Your objective: Copy the listing below line for line, starting at its first line and ending with the line that has "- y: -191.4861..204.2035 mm" in it. Add nothing.

Supplied information:
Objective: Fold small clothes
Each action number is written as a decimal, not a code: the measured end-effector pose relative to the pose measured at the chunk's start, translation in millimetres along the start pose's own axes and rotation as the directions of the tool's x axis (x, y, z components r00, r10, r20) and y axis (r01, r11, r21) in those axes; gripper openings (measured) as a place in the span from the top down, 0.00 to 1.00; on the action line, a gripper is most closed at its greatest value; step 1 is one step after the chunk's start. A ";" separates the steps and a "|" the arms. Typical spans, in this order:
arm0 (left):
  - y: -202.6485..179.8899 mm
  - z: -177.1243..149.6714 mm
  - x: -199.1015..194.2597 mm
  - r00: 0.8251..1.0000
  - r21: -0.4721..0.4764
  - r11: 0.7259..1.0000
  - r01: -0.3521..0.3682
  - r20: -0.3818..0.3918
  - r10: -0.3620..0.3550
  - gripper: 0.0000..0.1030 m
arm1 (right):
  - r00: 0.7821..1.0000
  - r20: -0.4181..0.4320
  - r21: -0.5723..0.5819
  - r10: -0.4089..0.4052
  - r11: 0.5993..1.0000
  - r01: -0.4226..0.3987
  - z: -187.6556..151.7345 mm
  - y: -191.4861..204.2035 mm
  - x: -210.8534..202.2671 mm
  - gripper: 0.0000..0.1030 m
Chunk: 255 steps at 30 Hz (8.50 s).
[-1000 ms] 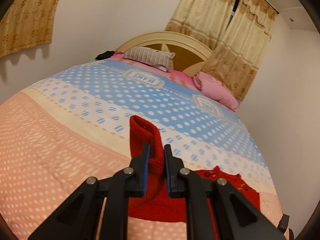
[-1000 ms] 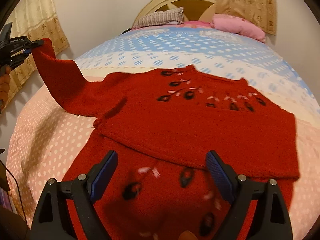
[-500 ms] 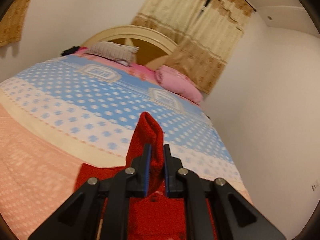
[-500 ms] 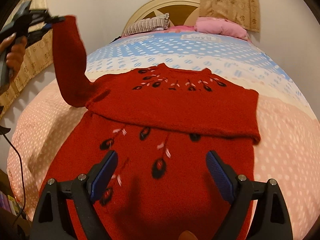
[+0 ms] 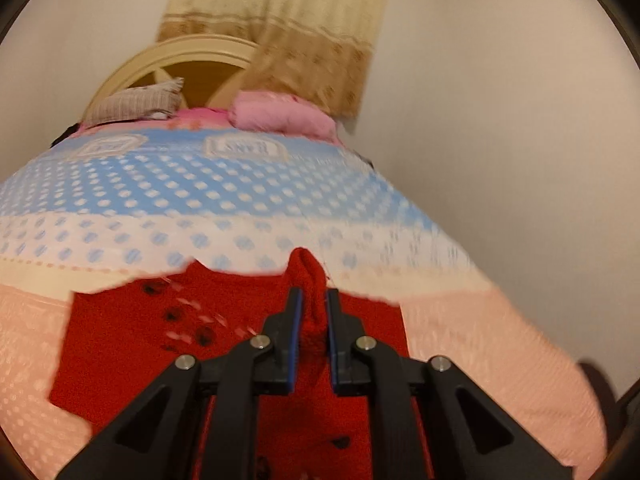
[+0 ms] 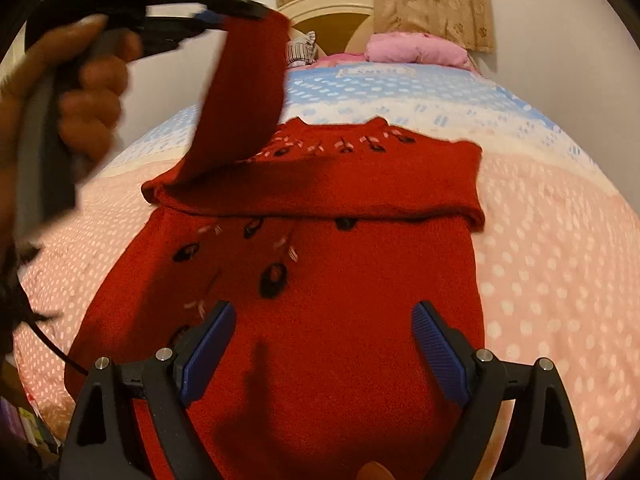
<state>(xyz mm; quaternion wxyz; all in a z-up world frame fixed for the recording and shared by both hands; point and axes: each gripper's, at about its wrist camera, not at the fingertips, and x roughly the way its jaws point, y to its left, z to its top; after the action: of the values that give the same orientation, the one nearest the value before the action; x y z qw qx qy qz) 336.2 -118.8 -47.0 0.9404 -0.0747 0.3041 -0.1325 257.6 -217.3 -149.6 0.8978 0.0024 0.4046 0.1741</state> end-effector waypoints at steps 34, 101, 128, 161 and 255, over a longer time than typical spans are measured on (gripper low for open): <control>190.0 -111.6 -30.5 0.921 -0.145 0.925 -0.351 -0.232 0.313 0.10 | 0.988 -0.106 0.228 0.109 0.970 -0.082 64.3 -23.7 69.6 0.78; 191.2 -94.7 -3.0 0.901 -0.038 0.916 -0.400 -0.196 0.386 0.00 | 0.992 -0.063 0.025 -0.110 0.993 0.112 98.9 -48.3 75.7 0.50; 175.3 -101.4 -27.0 0.902 0.014 0.915 -0.403 -0.160 0.400 0.00 | 0.994 -0.004 0.026 -0.112 0.993 0.112 67.8 -49.4 56.4 0.49; 138.1 -164.9 -89.6 0.904 0.106 0.922 -0.373 -0.181 0.387 0.00 | 0.997 -0.018 0.022 -0.073 0.997 0.073 -18.4 -17.9 -16.0 0.46; 140.8 -165.8 -205.2 0.991 -0.182 0.979 0.088 -0.080 -0.104 0.93 | 0.951 0.262 0.164 0.165 0.963 -0.212 -51.1 -37.5 -170.2 0.95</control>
<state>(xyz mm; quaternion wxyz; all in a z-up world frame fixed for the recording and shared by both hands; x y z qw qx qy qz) 106.7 66.0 -98.1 0.9079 -0.1672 0.3526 -0.1534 128.0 -313.0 -65.9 0.9157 0.1486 0.3029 0.2181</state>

Result:
Objective: Fold small clothes
Each action number is written as a decimal, not a code: the measured end-effector pose relative to the pose measured at the chunk's start, translation in millimetres along the start pose's own axes and rotation as the directions of the tool's x axis (x, y, z components r00, r10, r20) and y axis (r01, r11, r21) in those axes; gripper openings (measured) as a place in the span from the top down, 0.00 to 1.00; on the action line, a gripper is most closed at its greatest value; step 1 is one step after the chunk's start. A ";" separates the steps and a "|" the arms. Typical spans, in this order:
arm0 (left):
  - y: -202.6485..179.8899 mm
  - z: -177.1243..149.6714 mm
  - x: -199.1015..194.2597 mm
  - r00: 0.8251..1.0000
  - r21: -0.4721..0.4764
  - r11: 0.7259..1.0000
  - r01: -0.3521..0.3682
  - r20: -0.3818..0.3918
  - r10: -0.3620..0.3550
  - gripper: 0.0000..0.1030 m
arm1 (right):
  - r00: 0.7821..1.0000
  - r20: -0.4181..0.4320
  - r21: -0.5723..0.5819
  - r10: -0.4089..0.4052
  - r11: 0.5993..1.0000
  - r01: -0.4226..0.3987
  - z: -187.6556..151.7345 mm
  - y: -191.4861..204.2035 mm

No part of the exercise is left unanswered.